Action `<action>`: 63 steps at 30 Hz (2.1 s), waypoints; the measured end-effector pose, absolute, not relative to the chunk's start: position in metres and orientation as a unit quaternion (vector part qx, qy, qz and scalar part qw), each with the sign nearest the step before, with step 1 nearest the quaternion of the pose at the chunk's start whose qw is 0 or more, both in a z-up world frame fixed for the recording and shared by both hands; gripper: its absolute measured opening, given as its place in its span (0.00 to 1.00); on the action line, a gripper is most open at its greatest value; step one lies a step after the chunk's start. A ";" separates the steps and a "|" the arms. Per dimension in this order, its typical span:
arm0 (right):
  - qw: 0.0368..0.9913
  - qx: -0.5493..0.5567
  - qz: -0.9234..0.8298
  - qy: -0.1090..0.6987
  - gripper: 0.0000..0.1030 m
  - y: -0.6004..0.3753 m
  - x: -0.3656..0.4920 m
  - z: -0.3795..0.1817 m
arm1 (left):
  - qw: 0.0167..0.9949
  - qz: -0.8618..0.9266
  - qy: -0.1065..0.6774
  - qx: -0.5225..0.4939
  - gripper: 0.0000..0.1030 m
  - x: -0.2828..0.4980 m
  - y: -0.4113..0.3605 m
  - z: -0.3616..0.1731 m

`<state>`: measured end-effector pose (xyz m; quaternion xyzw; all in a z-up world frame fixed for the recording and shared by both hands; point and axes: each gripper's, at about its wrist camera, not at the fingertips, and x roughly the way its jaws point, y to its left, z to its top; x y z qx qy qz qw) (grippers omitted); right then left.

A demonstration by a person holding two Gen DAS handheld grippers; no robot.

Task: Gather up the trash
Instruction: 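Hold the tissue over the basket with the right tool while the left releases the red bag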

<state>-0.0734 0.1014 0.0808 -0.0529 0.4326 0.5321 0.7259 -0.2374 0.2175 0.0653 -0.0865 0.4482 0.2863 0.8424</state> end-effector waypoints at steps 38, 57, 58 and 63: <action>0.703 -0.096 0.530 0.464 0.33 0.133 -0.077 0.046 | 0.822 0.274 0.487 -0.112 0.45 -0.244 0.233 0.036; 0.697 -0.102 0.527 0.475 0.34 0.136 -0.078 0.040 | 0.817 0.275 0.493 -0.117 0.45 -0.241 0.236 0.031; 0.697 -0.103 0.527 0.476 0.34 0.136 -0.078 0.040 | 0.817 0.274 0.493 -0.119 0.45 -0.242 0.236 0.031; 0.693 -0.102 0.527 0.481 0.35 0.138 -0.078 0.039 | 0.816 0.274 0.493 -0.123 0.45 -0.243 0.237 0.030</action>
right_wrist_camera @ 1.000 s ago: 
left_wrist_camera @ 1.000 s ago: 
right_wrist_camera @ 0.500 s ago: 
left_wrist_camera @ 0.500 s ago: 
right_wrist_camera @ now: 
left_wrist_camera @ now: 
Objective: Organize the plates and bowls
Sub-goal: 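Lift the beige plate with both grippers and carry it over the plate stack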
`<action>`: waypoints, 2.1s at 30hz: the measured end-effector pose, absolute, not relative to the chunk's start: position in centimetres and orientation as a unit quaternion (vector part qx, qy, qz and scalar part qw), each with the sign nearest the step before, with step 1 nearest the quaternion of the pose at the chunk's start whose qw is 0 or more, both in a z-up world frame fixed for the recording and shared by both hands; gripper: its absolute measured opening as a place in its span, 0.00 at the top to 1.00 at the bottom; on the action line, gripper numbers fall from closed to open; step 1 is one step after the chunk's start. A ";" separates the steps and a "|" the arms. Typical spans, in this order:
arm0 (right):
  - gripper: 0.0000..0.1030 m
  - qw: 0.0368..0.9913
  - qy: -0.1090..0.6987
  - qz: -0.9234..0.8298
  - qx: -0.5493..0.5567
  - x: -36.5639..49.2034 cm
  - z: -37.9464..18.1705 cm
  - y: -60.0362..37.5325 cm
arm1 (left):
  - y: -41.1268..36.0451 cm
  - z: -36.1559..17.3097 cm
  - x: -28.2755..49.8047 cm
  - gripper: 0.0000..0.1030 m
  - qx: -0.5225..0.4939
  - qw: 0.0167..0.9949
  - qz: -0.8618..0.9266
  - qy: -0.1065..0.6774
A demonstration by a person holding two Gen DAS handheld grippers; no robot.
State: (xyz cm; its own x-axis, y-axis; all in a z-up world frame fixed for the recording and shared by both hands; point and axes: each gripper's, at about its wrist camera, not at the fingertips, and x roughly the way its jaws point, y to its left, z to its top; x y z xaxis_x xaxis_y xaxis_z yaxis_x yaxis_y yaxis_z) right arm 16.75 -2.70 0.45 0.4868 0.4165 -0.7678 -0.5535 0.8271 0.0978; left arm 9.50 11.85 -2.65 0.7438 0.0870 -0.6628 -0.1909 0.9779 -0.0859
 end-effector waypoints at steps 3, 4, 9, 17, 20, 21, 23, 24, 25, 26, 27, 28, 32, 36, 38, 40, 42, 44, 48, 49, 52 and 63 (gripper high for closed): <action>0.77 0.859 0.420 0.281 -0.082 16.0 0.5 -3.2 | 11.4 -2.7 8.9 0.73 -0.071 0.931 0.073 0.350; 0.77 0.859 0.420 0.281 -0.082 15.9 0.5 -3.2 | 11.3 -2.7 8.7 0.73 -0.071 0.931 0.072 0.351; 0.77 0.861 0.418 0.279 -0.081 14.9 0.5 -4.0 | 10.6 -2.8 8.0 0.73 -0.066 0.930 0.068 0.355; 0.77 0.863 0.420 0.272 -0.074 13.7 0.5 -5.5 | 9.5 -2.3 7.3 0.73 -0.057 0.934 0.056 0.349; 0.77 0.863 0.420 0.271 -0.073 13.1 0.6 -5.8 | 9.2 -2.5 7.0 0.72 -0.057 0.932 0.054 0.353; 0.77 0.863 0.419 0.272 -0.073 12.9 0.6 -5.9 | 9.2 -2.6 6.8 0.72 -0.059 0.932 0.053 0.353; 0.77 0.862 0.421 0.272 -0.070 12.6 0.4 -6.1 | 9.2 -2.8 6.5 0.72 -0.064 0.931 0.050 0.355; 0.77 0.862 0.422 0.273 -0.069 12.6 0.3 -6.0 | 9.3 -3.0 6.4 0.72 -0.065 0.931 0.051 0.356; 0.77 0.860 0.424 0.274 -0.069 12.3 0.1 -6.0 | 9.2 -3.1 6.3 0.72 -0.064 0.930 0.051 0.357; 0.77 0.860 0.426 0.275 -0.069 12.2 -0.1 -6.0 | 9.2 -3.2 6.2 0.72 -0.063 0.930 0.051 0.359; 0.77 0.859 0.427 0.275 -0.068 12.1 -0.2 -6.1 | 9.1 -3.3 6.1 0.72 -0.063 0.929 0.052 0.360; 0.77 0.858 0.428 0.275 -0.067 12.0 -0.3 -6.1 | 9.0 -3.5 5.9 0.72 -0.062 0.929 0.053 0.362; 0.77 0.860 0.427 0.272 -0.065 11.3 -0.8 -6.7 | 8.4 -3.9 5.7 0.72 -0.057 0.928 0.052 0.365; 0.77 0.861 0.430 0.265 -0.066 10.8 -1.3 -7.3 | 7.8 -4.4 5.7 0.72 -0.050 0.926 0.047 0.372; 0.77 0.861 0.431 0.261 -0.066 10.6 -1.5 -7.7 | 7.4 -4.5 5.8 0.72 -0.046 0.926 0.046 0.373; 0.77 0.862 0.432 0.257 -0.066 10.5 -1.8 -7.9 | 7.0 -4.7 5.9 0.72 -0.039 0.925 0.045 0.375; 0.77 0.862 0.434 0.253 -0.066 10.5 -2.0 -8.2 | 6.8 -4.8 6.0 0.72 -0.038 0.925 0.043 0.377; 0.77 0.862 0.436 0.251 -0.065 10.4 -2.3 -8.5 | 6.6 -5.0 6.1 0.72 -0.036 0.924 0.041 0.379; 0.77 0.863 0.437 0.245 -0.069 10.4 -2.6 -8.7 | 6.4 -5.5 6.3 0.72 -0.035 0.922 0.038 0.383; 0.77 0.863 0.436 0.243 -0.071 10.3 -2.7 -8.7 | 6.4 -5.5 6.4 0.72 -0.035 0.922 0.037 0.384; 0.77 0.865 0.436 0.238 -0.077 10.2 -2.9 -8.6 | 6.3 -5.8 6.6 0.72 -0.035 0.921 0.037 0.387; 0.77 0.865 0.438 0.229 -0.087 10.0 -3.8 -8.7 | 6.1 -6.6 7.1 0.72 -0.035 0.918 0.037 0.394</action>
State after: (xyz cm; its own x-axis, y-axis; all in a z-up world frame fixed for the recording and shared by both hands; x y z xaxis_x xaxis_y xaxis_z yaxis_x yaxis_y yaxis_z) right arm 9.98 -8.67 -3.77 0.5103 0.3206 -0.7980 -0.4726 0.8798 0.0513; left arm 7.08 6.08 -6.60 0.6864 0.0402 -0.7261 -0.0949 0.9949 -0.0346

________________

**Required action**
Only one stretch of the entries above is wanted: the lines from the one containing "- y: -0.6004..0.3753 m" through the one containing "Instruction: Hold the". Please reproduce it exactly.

**Task answer**
  - y: -0.6004..0.3753 m
  - x: -0.3656..0.4920 m
  - z: -0.3795..0.1817 m
arm1 (left):
  - qw: 0.0167..0.9949
  - qz: -0.8618..0.9266
  - qy: -0.1065..0.6774
  - qx: -0.5225..0.4939
  - gripper: 0.0000..0.1030 m
  - x: -0.2828..0.4980 m
  - y: -0.4113..0.3605 m
  - z: -0.3616..0.1731 m

`<state>`: measured end-effector pose (xyz m; quaternion xyzw; all in a z-up world frame fixed for the recording and shared by both hands; point and axes: each gripper's, at about its wrist camera, not at the fingertips, and x roughly the way its jaws point, y to its left, z to its top; x y z qx qy qz qw) (grippers omitted); right then left.

A demonstration by a person holding two Gen DAS handheld grippers; no robot.

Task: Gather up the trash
Instruction: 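Hold the tissue over the basket with the right tool while the left releases the red bag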

Nothing more is needed for this exercise.